Transcript document

Sex-Related Topics
A grab bag of subjects, vaguely
related to the typical eukaryotic
condition of having 2 sexes
Sex Determination
• Many groups use sex chromosomes to
determine sex. Mammals have the X and
Y chromosomes
• XX = female, XY = male
• All other chromosomes are called
“autosomes” Thus, humans have 46
chromosomes, 44 autosomes plus 2 sex
chromosomes.
X and Y Chromosomes
• The X has many genes on it, just like the autosomes.
Most of the genes on the X have nothing to do with sex.
• The Y has very few genes on it. It consists of mostly
inactive DNA.
• One gene on the Y is very important: SRY. The SRY
gene is the primary determinant of sex.
• If SRY is present, testes develop in the early embryo.
The testes secrete the hormone testosterone, which
causes development as a male.
• If SRY is absent (no Y chromosome), ovaries develop
instead of testes, and the embryo develops into a
female.
• The X and Y chromosomes share a common region at
their tips, the pseudoautosomal region. Crossing over in
meiosis occurs in this region.
Sex Determination in Birds
• Birds use a system of sex chromosomes very
similar to mammals. The bird sex chromosomes
are called Z and W.
• Big difference from mammals: in birds, a ZZ
individual is male, and a ZW individual is female.
• We can define some terms: “homogametic”
means having both sex chromosomes the same,
like female (XX) mammals and male (ZZ) birds.
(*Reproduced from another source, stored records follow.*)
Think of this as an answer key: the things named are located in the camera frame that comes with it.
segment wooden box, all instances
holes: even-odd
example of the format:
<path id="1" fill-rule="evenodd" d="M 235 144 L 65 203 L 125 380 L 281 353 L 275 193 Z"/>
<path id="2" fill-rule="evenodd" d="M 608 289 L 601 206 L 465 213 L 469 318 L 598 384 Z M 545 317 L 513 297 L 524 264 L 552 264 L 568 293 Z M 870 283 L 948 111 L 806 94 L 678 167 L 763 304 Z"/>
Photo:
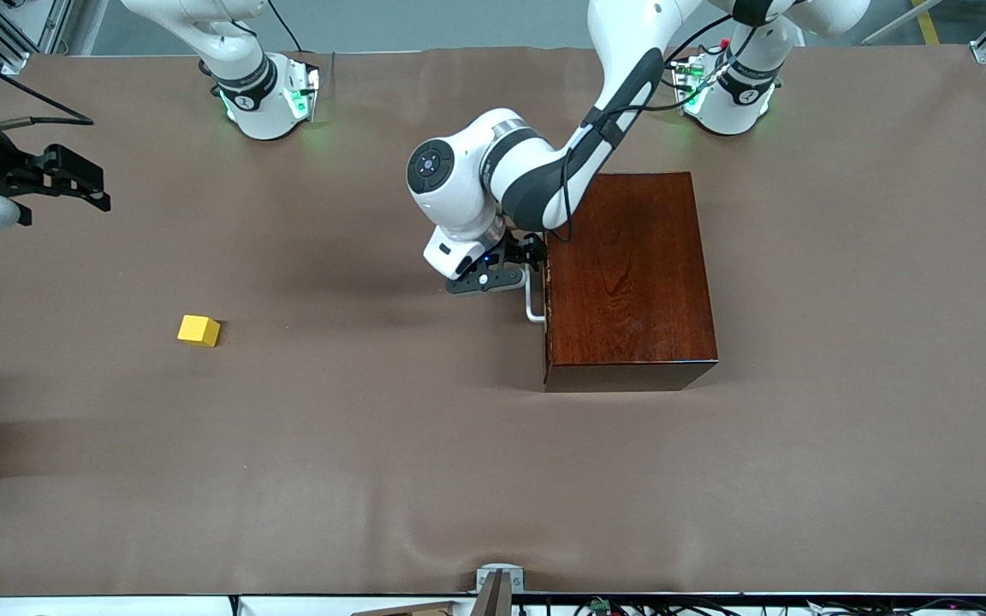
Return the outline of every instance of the wooden box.
<path id="1" fill-rule="evenodd" d="M 689 173 L 599 175 L 548 247 L 547 391 L 683 389 L 717 363 Z"/>

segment yellow block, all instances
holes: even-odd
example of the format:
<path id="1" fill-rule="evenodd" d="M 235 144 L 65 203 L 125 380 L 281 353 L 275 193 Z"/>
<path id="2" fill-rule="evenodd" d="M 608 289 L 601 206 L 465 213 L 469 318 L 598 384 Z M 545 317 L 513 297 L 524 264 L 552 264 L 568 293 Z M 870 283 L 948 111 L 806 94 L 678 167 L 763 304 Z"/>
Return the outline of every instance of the yellow block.
<path id="1" fill-rule="evenodd" d="M 219 340 L 219 322 L 208 317 L 185 315 L 181 330 L 177 331 L 177 340 L 193 347 L 214 348 Z"/>

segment brown tablecloth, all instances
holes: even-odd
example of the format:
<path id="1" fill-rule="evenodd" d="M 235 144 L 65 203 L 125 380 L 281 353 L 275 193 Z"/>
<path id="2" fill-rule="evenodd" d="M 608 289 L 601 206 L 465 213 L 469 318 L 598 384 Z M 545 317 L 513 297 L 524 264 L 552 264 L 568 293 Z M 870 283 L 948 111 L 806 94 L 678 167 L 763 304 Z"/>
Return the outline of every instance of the brown tablecloth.
<path id="1" fill-rule="evenodd" d="M 586 50 L 340 56 L 254 143 L 192 58 L 35 57 L 110 214 L 0 233 L 0 594 L 986 592 L 986 66 L 795 50 L 752 133 L 643 118 L 693 172 L 721 363 L 541 394 L 523 297 L 453 298 L 404 164 L 504 105 L 560 143 Z M 43 114 L 0 90 L 0 118 Z M 223 320 L 214 350 L 181 315 Z"/>

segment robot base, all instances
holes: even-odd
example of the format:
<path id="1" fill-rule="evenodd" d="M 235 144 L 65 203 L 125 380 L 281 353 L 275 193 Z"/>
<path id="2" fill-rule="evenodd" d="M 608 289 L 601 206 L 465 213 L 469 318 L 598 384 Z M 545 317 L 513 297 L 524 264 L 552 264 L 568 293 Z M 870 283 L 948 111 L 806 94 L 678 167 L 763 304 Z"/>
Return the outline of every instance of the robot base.
<path id="1" fill-rule="evenodd" d="M 712 56 L 692 56 L 680 62 L 672 70 L 673 83 L 677 86 L 687 86 L 690 89 L 698 87 L 704 78 L 704 67 L 713 66 Z M 680 113 L 690 116 L 698 124 L 717 135 L 740 135 L 747 132 L 760 116 L 767 113 L 771 94 L 775 93 L 772 85 L 766 93 L 759 95 L 755 90 L 748 91 L 755 98 L 752 101 L 737 103 L 731 94 L 715 83 L 703 90 L 695 100 L 680 108 Z M 676 97 L 685 97 L 684 92 L 676 91 Z"/>
<path id="2" fill-rule="evenodd" d="M 266 54 L 277 70 L 276 86 L 266 95 L 257 110 L 244 110 L 239 97 L 220 100 L 227 106 L 227 117 L 253 139 L 278 139 L 291 132 L 301 121 L 313 121 L 314 103 L 318 101 L 318 70 L 281 54 Z"/>

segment black cable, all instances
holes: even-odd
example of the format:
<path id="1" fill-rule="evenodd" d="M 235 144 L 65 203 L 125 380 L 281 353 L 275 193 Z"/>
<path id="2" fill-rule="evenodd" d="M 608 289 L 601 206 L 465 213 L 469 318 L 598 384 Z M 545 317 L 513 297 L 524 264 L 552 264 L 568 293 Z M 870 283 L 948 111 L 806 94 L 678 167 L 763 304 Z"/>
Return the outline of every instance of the black cable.
<path id="1" fill-rule="evenodd" d="M 713 613 L 705 612 L 703 609 L 697 608 L 693 605 L 679 605 L 680 611 L 686 611 L 697 613 L 699 616 L 715 616 Z"/>
<path id="2" fill-rule="evenodd" d="M 944 599 L 936 599 L 930 603 L 920 605 L 912 609 L 904 609 L 904 611 L 893 612 L 896 616 L 912 616 L 912 613 L 919 612 L 920 609 L 931 609 L 935 605 L 942 603 L 952 603 L 954 605 L 964 605 L 965 607 L 971 607 L 973 609 L 978 609 L 978 611 L 986 613 L 986 605 L 975 603 L 974 601 L 967 601 L 962 599 L 954 599 L 953 597 L 944 597 Z"/>
<path id="3" fill-rule="evenodd" d="M 89 117 L 82 115 L 81 113 L 77 112 L 77 110 L 72 110 L 71 108 L 69 108 L 69 106 L 65 104 L 52 101 L 51 98 L 45 97 L 44 94 L 39 93 L 36 90 L 33 90 L 30 86 L 25 86 L 24 83 L 20 83 L 19 81 L 15 80 L 15 78 L 0 73 L 0 79 L 2 81 L 9 83 L 9 85 L 16 87 L 16 89 L 19 89 L 22 92 L 30 95 L 30 97 L 37 98 L 39 101 L 43 101 L 51 106 L 54 106 L 54 108 L 61 110 L 63 113 L 68 113 L 71 116 L 73 116 L 73 117 L 27 117 L 27 118 L 22 118 L 22 124 L 16 124 L 17 121 L 0 122 L 0 124 L 8 124 L 8 122 L 14 122 L 15 125 L 9 126 L 9 128 L 16 128 L 16 126 L 24 126 L 27 124 L 75 124 L 81 126 L 93 126 L 93 120 L 90 120 Z"/>
<path id="4" fill-rule="evenodd" d="M 713 47 L 703 47 L 703 46 L 700 45 L 698 52 L 699 52 L 699 55 L 705 54 L 707 56 L 719 56 L 719 55 L 722 55 L 724 51 L 725 51 L 725 48 L 722 47 L 722 46 L 720 46 L 720 45 L 713 46 Z M 674 66 L 670 66 L 669 65 L 669 66 L 665 67 L 665 70 L 672 70 L 673 68 L 674 68 Z M 663 77 L 661 78 L 661 83 L 664 83 L 665 86 L 672 87 L 673 90 L 678 90 L 681 87 L 681 86 L 675 85 L 673 82 L 668 81 L 668 79 L 664 79 Z M 684 92 L 690 92 L 691 90 L 692 89 L 690 89 L 690 87 L 688 87 L 688 89 L 687 90 L 684 90 Z"/>
<path id="5" fill-rule="evenodd" d="M 688 45 L 695 42 L 695 39 L 699 38 L 699 36 L 704 35 L 706 32 L 713 30 L 713 28 L 719 27 L 719 25 L 728 22 L 728 20 L 731 19 L 733 19 L 732 15 L 717 17 L 716 20 L 713 20 L 712 22 L 705 24 L 704 27 L 701 28 L 701 30 L 695 32 L 695 34 L 693 35 L 690 35 L 687 40 L 684 40 L 684 42 L 682 42 L 680 46 L 676 47 L 675 51 L 670 52 L 670 54 L 668 54 L 668 59 L 664 60 L 665 68 L 667 68 L 668 65 L 672 63 L 674 59 L 676 59 L 676 56 L 678 56 L 683 50 L 685 50 Z"/>
<path id="6" fill-rule="evenodd" d="M 701 32 L 710 30 L 710 28 L 715 27 L 717 24 L 723 23 L 725 20 L 729 19 L 729 17 L 731 17 L 731 15 L 724 16 L 722 17 L 722 19 L 719 20 L 714 20 L 711 24 L 709 24 L 706 28 L 704 28 L 704 30 L 701 30 L 693 34 L 692 37 L 687 40 L 687 42 L 682 44 L 679 50 L 673 51 L 673 55 L 678 54 L 678 52 L 682 51 L 682 48 L 687 47 L 690 44 L 690 42 L 692 42 L 692 40 L 696 39 L 698 36 L 701 35 Z M 725 70 L 728 70 L 728 66 L 732 66 L 732 63 L 736 62 L 736 58 L 739 58 L 740 54 L 743 54 L 744 50 L 746 50 L 748 46 L 748 43 L 751 43 L 752 36 L 755 36 L 755 34 L 756 34 L 756 28 L 753 27 L 751 31 L 748 33 L 748 38 L 744 39 L 744 43 L 740 46 L 739 50 L 736 50 L 735 54 L 732 55 L 732 58 L 729 58 L 728 62 L 725 63 L 724 65 Z M 606 110 L 606 112 L 600 114 L 597 120 L 591 123 L 591 128 L 588 130 L 594 130 L 596 126 L 602 126 L 603 124 L 606 124 L 608 118 L 610 118 L 611 116 L 614 116 L 617 113 L 627 112 L 628 110 L 679 109 L 681 108 L 681 106 L 686 105 L 688 102 L 695 100 L 695 97 L 697 97 L 699 94 L 702 93 L 703 90 L 705 90 L 705 87 L 707 86 L 705 86 L 704 83 L 705 81 L 700 83 L 700 85 L 696 87 L 695 91 L 687 94 L 681 100 L 678 100 L 670 105 L 662 105 L 662 106 L 658 106 L 658 108 L 651 108 L 649 105 L 622 105 L 612 110 Z M 562 164 L 561 164 L 562 203 L 565 206 L 565 225 L 567 225 L 567 231 L 565 231 L 565 237 L 562 237 L 562 235 L 558 234 L 558 231 L 555 231 L 553 229 L 549 231 L 549 233 L 552 234 L 553 237 L 557 238 L 562 243 L 568 243 L 572 241 L 573 238 L 573 212 L 570 210 L 570 205 L 568 205 L 568 164 L 570 163 L 570 159 L 572 159 L 573 157 L 573 151 L 574 151 L 574 145 L 570 145 L 570 147 L 565 149 L 565 157 L 562 158 Z M 721 606 L 717 606 L 717 607 L 721 609 L 721 612 L 725 613 L 725 616 L 739 616 L 737 615 L 736 612 L 727 611 L 727 609 L 724 609 Z M 693 609 L 693 612 L 698 612 L 700 616 L 709 616 L 708 613 L 702 613 L 697 609 Z"/>
<path id="7" fill-rule="evenodd" d="M 676 60 L 676 57 L 678 57 L 681 54 L 681 52 L 687 48 L 688 45 L 695 42 L 695 39 L 699 38 L 699 36 L 704 35 L 706 32 L 713 30 L 713 28 L 719 27 L 719 25 L 731 19 L 733 19 L 732 15 L 717 17 L 716 20 L 705 25 L 705 27 L 700 28 L 700 30 L 695 32 L 695 34 L 690 35 L 687 40 L 684 40 L 684 42 L 682 42 L 680 46 L 676 47 L 675 51 L 670 52 L 670 54 L 668 54 L 668 59 L 664 60 L 664 70 L 669 70 L 670 65 L 672 65 L 672 62 L 674 62 L 674 60 Z M 665 80 L 664 77 L 661 77 L 661 83 L 664 83 L 664 85 L 668 87 L 676 86 L 674 83 Z"/>
<path id="8" fill-rule="evenodd" d="M 626 609 L 622 609 L 622 605 L 611 600 L 607 600 L 607 604 L 611 606 L 611 613 L 618 613 L 620 616 L 630 616 L 630 613 Z"/>
<path id="9" fill-rule="evenodd" d="M 821 604 L 821 607 L 832 607 L 834 609 L 842 609 L 842 612 L 822 613 L 823 616 L 827 616 L 829 615 L 829 613 L 837 613 L 838 616 L 874 616 L 874 615 L 885 614 L 884 611 L 879 611 L 879 609 L 854 607 L 854 605 L 847 605 L 845 603 L 839 603 L 838 601 L 825 601 L 824 603 Z"/>
<path id="10" fill-rule="evenodd" d="M 680 601 L 682 601 L 682 603 L 690 603 L 692 605 L 698 605 L 707 609 L 713 609 L 715 612 L 724 613 L 725 616 L 740 616 L 739 613 L 733 612 L 732 609 L 722 607 L 719 603 L 716 603 L 716 601 L 701 599 L 701 597 L 681 597 Z"/>
<path id="11" fill-rule="evenodd" d="M 284 27 L 284 30 L 288 32 L 288 36 L 290 36 L 291 42 L 294 43 L 294 50 L 298 52 L 302 52 L 302 54 L 306 54 L 306 50 L 304 50 L 304 48 L 302 48 L 302 45 L 299 44 L 299 40 L 294 37 L 294 32 L 291 32 L 291 28 L 288 27 L 287 22 L 284 20 L 284 17 L 281 17 L 281 12 L 276 10 L 276 4 L 273 4 L 273 0 L 269 0 L 269 8 L 273 10 L 273 15 L 276 15 L 276 19 L 279 22 L 281 22 L 281 25 Z"/>
<path id="12" fill-rule="evenodd" d="M 239 28 L 239 30 L 241 30 L 242 32 L 244 32 L 246 34 L 249 34 L 250 36 L 252 36 L 252 38 L 255 38 L 256 39 L 258 37 L 258 33 L 257 32 L 254 32 L 254 31 L 250 30 L 250 28 L 244 27 L 244 25 L 236 22 L 235 20 L 230 20 L 230 25 L 232 25 L 232 27 Z"/>
“Heterogametic” means having different sex
chromosomes, like male (XY) mammals and
female (ZW) birds.
Sex Determination in Drosophila
• Drosophila also have X and Y chromosomes, with XX
female and XY male.
• However, Drosophila don’t use the SRY gene to
determine sex. Instead, they use the ratio of X’s to sets
of autosomes.
• 1 X plus 2 sets of autosomes is a normal diploid male.
• 2 X’s plus 2 sets of autosomes is a diploid female.
• The difference between sex determination mechanisms
comes in the odd cases:
--an XXY individual has a Y, so is a male mammal.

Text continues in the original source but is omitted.